The uncertainty in the current economic environment and the focus on collection of tax are forcing taxpayers to review how their affairs are structured and to put more effort into planning their affairs.

If SARS attack certain transactions the resultant consequences, if they are successful, could lead to serious financial implications for taxpayers.

What is Tax Risk Insurance?

When taxpayers buy tax insurance, they are essentially buying protection against known financial risks, but it is becoming increasingly common to insure against future unknown tax risks. Taxpayers may face various tax risks and each one requires a different approach, as a result there is no one size fits all solution for tax insurance.

Generally, the risk being insured needs a tax opinion comfort level of at least “more likely than not” which is the conclusion a registered tax practitioner would reach if he or she is satisfied with the facts and interpretation of such facts.
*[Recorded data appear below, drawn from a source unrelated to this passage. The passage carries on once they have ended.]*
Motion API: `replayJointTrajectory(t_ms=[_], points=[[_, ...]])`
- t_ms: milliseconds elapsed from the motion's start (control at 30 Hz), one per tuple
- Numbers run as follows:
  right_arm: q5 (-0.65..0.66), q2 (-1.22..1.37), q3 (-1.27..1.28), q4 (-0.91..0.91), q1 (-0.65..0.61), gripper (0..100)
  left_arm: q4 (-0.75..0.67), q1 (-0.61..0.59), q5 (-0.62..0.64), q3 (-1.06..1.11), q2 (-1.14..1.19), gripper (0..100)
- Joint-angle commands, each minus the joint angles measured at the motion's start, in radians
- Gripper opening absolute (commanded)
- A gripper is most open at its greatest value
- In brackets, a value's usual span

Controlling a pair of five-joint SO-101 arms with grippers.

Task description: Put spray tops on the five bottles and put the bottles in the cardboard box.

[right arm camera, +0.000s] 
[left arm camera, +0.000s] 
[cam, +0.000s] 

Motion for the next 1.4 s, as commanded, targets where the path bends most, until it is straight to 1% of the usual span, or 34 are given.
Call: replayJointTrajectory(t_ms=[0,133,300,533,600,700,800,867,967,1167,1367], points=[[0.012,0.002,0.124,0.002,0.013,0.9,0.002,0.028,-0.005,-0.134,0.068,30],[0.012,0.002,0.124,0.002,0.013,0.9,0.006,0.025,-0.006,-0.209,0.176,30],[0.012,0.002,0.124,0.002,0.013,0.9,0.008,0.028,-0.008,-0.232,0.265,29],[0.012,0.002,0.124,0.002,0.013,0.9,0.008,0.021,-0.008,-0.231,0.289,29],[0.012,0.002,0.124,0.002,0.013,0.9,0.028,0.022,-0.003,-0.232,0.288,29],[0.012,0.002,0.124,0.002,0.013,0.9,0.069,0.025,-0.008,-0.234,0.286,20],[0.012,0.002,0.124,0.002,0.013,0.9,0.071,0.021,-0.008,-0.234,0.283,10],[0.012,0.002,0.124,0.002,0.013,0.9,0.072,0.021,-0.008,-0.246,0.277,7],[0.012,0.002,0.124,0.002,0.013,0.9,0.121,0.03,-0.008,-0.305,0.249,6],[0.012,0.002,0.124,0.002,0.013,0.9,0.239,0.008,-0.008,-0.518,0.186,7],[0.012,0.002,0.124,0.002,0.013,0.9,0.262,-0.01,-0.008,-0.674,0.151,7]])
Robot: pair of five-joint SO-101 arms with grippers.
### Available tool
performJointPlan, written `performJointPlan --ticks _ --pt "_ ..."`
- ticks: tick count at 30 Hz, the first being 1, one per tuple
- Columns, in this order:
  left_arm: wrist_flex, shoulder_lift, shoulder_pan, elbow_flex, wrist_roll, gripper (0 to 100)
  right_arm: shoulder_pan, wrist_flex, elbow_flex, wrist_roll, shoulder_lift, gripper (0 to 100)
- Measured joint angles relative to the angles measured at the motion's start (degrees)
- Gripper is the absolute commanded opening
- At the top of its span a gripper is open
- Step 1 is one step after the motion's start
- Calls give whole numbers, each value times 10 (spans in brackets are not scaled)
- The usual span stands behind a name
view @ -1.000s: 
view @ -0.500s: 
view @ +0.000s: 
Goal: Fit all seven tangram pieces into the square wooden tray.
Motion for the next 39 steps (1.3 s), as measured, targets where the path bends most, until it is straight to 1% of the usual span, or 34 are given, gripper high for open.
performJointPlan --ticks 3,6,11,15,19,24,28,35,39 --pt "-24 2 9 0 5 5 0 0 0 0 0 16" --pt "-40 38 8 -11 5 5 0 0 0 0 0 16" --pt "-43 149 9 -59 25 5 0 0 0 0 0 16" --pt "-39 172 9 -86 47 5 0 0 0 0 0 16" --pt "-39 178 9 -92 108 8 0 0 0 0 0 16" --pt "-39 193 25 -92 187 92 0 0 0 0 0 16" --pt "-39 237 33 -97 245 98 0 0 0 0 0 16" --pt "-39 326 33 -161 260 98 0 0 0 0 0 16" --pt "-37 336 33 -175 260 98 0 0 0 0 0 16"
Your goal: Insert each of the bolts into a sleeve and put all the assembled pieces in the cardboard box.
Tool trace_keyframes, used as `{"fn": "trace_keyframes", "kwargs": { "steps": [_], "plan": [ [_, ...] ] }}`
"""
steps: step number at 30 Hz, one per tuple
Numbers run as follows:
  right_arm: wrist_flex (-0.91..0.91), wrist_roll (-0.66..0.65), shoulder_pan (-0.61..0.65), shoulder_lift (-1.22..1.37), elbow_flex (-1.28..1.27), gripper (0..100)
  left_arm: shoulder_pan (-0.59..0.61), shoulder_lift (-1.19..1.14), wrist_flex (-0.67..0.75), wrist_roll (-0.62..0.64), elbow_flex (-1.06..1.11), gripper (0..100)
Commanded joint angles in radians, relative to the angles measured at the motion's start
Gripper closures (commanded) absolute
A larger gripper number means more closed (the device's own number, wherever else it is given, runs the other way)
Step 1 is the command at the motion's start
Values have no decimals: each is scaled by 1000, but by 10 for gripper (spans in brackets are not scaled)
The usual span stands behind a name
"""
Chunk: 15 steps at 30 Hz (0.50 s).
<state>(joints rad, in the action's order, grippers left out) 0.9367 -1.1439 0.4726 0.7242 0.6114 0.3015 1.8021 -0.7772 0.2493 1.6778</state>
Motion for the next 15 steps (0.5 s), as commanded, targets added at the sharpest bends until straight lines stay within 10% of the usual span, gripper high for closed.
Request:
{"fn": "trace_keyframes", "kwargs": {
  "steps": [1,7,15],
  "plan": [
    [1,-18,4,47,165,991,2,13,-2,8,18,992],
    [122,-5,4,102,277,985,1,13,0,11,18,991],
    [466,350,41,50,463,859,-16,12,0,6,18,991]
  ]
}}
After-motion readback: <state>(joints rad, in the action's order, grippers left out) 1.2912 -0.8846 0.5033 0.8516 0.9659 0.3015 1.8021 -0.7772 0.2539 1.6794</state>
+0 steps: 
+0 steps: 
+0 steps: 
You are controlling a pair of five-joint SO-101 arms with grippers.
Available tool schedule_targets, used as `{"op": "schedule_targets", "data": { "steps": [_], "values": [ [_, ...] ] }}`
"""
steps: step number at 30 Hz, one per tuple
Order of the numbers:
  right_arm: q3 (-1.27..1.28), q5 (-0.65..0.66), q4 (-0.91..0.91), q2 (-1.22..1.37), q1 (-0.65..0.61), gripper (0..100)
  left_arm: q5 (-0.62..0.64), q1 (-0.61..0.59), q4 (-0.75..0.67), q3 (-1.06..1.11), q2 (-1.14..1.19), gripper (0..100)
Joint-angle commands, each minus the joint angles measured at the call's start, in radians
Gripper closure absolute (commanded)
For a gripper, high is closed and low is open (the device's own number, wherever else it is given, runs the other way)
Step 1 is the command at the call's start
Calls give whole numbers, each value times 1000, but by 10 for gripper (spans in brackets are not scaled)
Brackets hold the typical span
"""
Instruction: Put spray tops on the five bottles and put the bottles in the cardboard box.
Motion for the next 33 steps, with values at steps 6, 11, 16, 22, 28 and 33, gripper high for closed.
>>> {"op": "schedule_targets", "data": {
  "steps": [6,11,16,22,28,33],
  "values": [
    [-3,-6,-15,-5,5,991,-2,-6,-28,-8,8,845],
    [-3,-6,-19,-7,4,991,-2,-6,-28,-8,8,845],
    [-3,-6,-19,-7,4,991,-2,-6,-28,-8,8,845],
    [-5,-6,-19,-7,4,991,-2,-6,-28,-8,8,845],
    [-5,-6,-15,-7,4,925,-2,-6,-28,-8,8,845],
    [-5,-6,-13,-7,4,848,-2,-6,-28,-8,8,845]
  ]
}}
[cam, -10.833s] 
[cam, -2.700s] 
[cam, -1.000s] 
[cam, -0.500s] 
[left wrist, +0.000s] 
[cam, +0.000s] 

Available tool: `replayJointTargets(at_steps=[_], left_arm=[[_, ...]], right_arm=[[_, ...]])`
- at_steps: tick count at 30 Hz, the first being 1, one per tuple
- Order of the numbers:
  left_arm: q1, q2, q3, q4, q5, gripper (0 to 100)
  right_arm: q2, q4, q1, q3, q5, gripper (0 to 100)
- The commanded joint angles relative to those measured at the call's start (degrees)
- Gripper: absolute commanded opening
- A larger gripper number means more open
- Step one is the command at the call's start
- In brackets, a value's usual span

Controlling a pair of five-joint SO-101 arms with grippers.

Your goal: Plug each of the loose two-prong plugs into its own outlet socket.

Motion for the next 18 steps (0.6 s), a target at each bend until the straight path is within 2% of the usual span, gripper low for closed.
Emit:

The policy period is an important term in tax insurance as this is the period the policy is in effect and during which period claims are covered. Policies typically cover a seven-year period which is, in a South African context, more than enough to address the three-year statute of limitations with specific reference to the prescription of assessments.

Cover typically includes actual tax liability, interest, penalties, legal cost, and tax gross ups.

Tax insurance is most often used in merger and acquisition (M&A) transactions, but it is also being used for tax migrations meaning changing a taxpayers tax jurisdiction, group reorganisations, transfer pricing, restructuring of family businesses and estate planning.

Insurers are also willing to consider transactions that have already been implemented.

Why is Tax Insurance Beneficial?

In the South African environment there are huge pressures on the fiscus to collect income, as indicated in the latest mid-term budget speech. One area is through collecting more tax. Unfortunately, the percentage of the population from whom SARS are able to collect tax is ever decreasing. Taxpayers are also putting more effort into planning their affairs to reduce their tax exposure.

Taxpayers are well within their rights to plan their affairs as long it is within the ambit of the relevant laws. The concern however is that one does not know how certain transactions will be interpreted in the future by the courts and that creates uncertainty.

Tax insurance provides protection against exposure to future SARS challenges and provides certainty on the financial impact a tax audit might have on a taxpayer’s financial position.

It normally also covers the “pay now argue later” dilemma a taxpayer faces once in the midst of a tax audit or dispute.

Having tax insurance in place allows a taxpayer to sleep at night!

How do I Obtain Tax Insurance?

The first step to obtaining tax insurance is to connect with a reputable broker who will assist with collecting all the relevant information for submission to underwriters. The information typically includes the context of the transaction, detailed solution, implementation plan as well as an opinion issued by a registered tax practitioner.

Once the underwriters agree to proceed, the specific terms of the policy and premium are negotiated.

Premiums are based on the complexity of the transaction, quality of advice, quality and reputation of advisors and also the jurisdiction where the transaction is executed.

Next steps

A wide range of tax positions are insurable, and taxpayers should seriously consider the possibility of tax insurance.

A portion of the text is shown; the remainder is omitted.